Data extract:
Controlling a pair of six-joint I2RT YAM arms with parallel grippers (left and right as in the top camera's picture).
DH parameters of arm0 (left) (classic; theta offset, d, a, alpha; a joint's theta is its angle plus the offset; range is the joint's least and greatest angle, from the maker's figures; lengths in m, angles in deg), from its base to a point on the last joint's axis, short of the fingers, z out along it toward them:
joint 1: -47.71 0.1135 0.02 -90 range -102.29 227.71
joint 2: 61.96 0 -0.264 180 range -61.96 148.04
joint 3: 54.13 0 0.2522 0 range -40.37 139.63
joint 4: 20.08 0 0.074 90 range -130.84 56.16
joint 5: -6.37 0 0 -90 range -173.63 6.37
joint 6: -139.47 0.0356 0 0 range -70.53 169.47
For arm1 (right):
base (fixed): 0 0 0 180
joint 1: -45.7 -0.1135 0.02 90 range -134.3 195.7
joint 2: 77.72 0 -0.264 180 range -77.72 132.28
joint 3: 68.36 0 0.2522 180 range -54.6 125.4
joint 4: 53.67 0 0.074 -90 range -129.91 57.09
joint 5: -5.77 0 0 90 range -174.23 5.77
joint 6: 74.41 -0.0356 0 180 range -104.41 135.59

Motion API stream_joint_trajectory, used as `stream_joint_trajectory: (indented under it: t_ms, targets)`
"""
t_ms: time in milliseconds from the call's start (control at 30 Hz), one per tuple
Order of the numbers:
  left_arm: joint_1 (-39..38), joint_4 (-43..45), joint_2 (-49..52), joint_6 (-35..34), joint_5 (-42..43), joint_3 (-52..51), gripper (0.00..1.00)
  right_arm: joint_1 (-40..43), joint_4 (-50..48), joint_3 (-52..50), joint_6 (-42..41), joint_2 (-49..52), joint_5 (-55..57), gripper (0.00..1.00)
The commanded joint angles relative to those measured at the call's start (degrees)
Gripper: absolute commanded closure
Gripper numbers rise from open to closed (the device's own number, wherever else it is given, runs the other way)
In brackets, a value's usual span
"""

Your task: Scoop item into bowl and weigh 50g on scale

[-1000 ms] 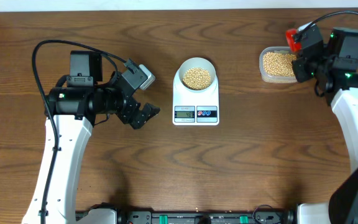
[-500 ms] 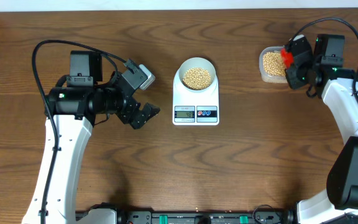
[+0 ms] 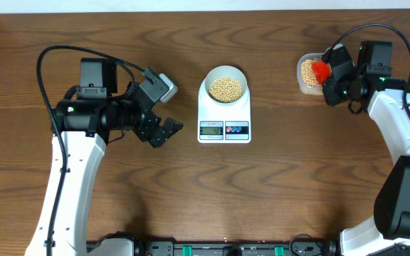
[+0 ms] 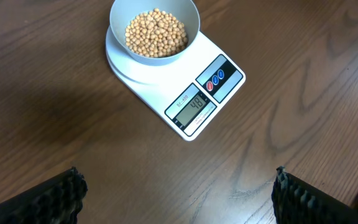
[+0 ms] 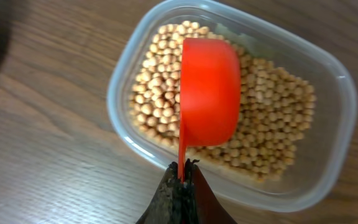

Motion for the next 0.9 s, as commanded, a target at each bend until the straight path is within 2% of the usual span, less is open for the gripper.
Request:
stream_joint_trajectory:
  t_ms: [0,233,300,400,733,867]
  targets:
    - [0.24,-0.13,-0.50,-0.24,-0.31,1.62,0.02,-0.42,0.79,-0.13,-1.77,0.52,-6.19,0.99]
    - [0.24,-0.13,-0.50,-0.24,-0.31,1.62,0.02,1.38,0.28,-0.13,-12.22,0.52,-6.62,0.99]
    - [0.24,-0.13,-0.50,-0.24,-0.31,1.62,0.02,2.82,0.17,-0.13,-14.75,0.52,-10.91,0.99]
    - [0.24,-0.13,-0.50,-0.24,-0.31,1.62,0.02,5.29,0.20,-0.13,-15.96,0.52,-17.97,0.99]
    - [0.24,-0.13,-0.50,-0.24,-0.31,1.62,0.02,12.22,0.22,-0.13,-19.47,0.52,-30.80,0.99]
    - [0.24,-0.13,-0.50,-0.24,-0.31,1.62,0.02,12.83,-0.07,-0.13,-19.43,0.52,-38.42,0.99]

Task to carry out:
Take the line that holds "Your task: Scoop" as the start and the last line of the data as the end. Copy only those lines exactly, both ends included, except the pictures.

Solution:
Your task: Scoop item into bowl and weigh 50g on scale

[-1000 ms] 
[-500 ms] 
[+0 ms] 
[+0 ms] 
[+0 ms] 

Motion for the next 0.9 s, as commanded, a target at each bend until the straight path is within 2% of the usual span, less is open for the gripper.
Request:
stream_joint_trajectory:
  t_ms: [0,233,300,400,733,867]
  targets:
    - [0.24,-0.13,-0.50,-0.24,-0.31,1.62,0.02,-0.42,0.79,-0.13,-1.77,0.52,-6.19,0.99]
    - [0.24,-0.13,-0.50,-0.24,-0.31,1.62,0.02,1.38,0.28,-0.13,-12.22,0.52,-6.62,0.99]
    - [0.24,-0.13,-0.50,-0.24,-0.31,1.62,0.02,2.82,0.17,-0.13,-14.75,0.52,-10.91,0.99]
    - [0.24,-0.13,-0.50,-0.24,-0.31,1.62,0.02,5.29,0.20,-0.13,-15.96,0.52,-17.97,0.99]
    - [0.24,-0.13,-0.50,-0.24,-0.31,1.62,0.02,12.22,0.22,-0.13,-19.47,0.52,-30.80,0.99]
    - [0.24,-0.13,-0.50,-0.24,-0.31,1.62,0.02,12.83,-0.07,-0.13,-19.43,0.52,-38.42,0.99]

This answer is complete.